#### [Assignment]
Find how many lines below hold "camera", then state that number by itself.

####

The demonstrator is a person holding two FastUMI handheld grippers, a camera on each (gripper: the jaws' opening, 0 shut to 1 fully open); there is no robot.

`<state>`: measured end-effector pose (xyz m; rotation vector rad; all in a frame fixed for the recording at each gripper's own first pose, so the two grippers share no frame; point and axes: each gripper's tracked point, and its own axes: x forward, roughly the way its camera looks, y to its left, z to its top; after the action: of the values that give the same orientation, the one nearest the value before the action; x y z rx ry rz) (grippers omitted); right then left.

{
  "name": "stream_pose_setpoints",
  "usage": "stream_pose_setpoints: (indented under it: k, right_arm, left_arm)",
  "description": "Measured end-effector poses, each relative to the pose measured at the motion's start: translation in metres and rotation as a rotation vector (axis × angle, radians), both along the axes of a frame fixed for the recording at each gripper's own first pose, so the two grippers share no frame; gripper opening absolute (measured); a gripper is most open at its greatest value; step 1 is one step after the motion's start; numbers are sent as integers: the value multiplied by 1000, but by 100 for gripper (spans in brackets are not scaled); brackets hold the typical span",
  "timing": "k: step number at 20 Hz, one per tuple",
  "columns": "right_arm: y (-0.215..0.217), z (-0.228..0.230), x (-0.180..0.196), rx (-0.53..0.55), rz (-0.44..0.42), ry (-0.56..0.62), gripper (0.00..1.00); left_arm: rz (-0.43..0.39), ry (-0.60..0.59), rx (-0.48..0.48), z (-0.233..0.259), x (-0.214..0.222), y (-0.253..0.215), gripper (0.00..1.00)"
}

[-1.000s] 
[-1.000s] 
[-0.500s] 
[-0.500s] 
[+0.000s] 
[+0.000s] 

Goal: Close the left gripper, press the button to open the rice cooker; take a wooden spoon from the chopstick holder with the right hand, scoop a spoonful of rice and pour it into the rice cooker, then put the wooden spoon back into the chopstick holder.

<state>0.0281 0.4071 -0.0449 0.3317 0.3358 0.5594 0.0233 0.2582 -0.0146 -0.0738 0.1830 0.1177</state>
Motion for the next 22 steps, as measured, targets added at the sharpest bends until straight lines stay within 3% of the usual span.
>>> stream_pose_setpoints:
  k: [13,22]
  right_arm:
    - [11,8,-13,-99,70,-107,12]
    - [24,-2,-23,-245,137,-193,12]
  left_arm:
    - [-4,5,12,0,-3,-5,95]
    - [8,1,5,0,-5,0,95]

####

#### [Response to the exercise]
2